五天的時限實在太離譜。
周見南忍不住:「連翹,這不好吧,我記得你從前 」
連翹一把捂住他的嘴:「怎麼,你覺得我從前實在太厲害,五日還是太寬鬆了?哎,沒辦法,誰叫這回是跟人家一起的呢,讓一讓人家,就暫且定五日吧,要不然人家到時候該多丟面子。」
周見南:。
畢竟連翹嘴上雖然在笑,但袖子下正擰著他的手臂。
但凡他再敢多說一個字,連翹能把他整個胳膊都給卸下來了。
太粗魯了!
太殘暴了!
陸無咎倒是沒什麼太大反應,只是淡淡地看了他們寬大袖子下交纏在一起的手臂,離開時目光頓了頓,似乎有一絲嘲諷。
連翹:這能忍?
本來只是隨口一說,但是她現在打定主意,一定要在五天之內查出來,狠狠地打陸無咎的臉。
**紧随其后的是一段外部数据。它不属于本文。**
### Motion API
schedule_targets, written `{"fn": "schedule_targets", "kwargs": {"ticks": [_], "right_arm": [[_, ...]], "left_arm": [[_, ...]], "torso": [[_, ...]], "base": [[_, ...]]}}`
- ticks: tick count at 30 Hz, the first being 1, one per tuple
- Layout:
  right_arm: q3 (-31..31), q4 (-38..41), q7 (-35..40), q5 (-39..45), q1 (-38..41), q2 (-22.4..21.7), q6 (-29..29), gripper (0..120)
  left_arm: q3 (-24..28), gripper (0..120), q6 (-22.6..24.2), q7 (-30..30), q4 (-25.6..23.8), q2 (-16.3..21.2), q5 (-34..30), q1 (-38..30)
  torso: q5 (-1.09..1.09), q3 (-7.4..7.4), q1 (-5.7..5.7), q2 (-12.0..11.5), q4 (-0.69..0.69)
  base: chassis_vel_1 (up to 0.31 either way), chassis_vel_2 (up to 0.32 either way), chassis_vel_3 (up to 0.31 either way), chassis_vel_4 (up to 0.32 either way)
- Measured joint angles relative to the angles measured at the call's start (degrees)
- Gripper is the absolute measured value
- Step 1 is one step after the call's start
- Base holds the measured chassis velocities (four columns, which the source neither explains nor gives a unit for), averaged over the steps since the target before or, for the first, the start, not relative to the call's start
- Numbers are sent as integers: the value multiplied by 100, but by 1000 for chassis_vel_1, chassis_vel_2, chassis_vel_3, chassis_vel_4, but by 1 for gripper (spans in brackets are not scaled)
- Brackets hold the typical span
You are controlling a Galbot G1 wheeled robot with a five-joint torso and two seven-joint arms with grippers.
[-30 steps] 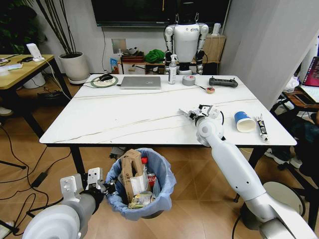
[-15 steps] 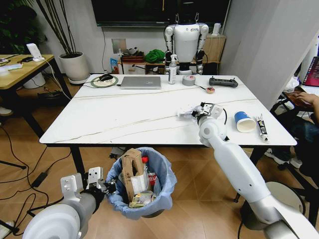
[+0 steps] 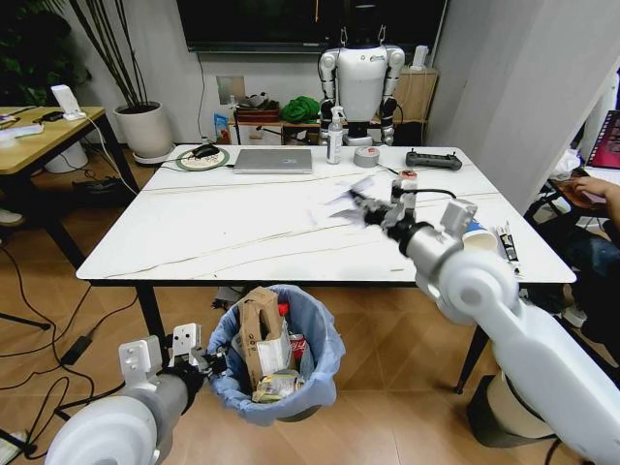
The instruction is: Pick up the trash bin and place the trash from the table into it.
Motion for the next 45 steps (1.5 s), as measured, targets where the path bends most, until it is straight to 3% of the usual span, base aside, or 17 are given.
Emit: {"fn": "schedule_targets", "kwargs": {"ticks": [5,13,36,45], "right_arm": [[-28,562,-1122,-108,-428,-495,23,0],[-211,826,-1404,-833,-899,-775,205,0],[-995,338,-2143,-3874,-1574,-566,620,0],[-880,347,-2233,-4122,-1721,-657,750,31]], "left_arm": [[-20,0,0,-30,0,-28,-5,-1],[-24,0,0,-126,0,-79,-46,-14],[-19,0,0,-167,0,-146,-33,44],[-32,0,0,-182,0,-164,-43,49]], "torso": [[0,0,0,0,-1],[0,0,0,0,0],[0,1,1,-2,0],[0,1,1,-1,0]], "base": [[0,0,0,0],[0,0,0,0],[0,0,0,0],[0,0,0,0]]}}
不過,在打臉之前,她還需要處理一些小事。比如,現在,兩撥人雖然散了,但是這個老婆婆也沒人管了。
看她的樣子,花白的頭髮髒污的已經辨不出顏色,褲腳上滿是油乎乎的黑灰,大約已經在城中流浪多日了。兒媳不肯讓她回家,兒子也只肯給她丟了半袋子饃。那饃已經乾裂了,撿起來時還掉渣。
連翹實在看不下去,將人扶了起來。
既然是她們封的鎮子,自然也要肩負這些無處可去的人的安危。
呵,看她多善良,多細心,再看陸無咎那個冷酷無情的狗東西,竟然就直接離開了?
於是連翹一邊幫這位大娘撿饃,一邊故意放話對遠處的陸無咎道:「大娘您放心吧,這七日我們會照顧您,保證您有吃有喝,平平安安地熬過去。」
大娘熱淚盈眶,念叨著:「還是仙人好啊,你們都好。」
話已經放出去了,自然是要給錢的。
但是在這種關鍵時候,三個人卻突然集體沉默。
沉默了一會兒,實在有些尷尬,於是連翹默默看向身邊的周見南。
周見南目不斜視。
連翹用手肘又搗了他一下,他這才反應過來,指了指自己的鼻子:「我?」
連翹壓低聲音:「當然了。周見南,我要是沒記錯,你家雖然是分支,但也是譙明首富,我最近手頭有點緊,這點錢而已,對你來說應該不算什麼吧?」
周見南聲音壓的更低:「三天前是這樣。但就在那一天,我拒絕了母上大人安排的相親,被一怒之下掃地出門,成了窮光蛋。實不相瞞,我這次答應一起出行還有一個原因就是想解決吃住,話說,咱們這麼艱巨的任務,竟然都不包吃包住?」
連翹瞬間無比沉痛:「理論上是的,但是,出了點小意外。」
意外就是這破情蠱,害得她把手頭僅剩的一百萬靈石付給了藥修,她爹那邊以為她有錢,自然沒提,她家那邊入不敷出,更別想了。
連翹之所以找周見南,也是看中了他才華之下的金錢,呸,內涵。
沒想到,男人這麼靠不住?
連翹又緩緩看向晏無雙。
晏無雙攤了攤手,聲音壓的更更低:「你知道的,我比你們都窮,我寨子裡還有一百多口嗷嗷待哺」
原來,晏無雙修仙之後,她家祖傳的土匪基業說是有損仙家形象,被勒令不准再幹下去。
但那鳥不拉屎的地方,不搶奸商確實很難活下去。
於是晏無雙不得不月月把賺到的靈石換成錢貼補家用。
連翹重重嘆了一口氣。
本以為是找了兩個家大業大的錢袋子,沒想到是兩個比她還窮的窮鬼!
可,陸無咎還在前面看著呢,輸人不能輸面子。
連翹肉疼地從輕飄飄的荷包里摸出靈石換來的為數不多的錢,足足五兩碎銀子,裝作很大方地遞給大娘。
然而這大娘卻沒收。
連翹以為是他們的對話被大娘聽見,頓時有點不好意思:「大娘您莫擔心,初來乍到,我們暫時有點意外,但是,你放心好了,我們不會不管你的,周見南就算去賣藝當牛做馬也會養得起你的。」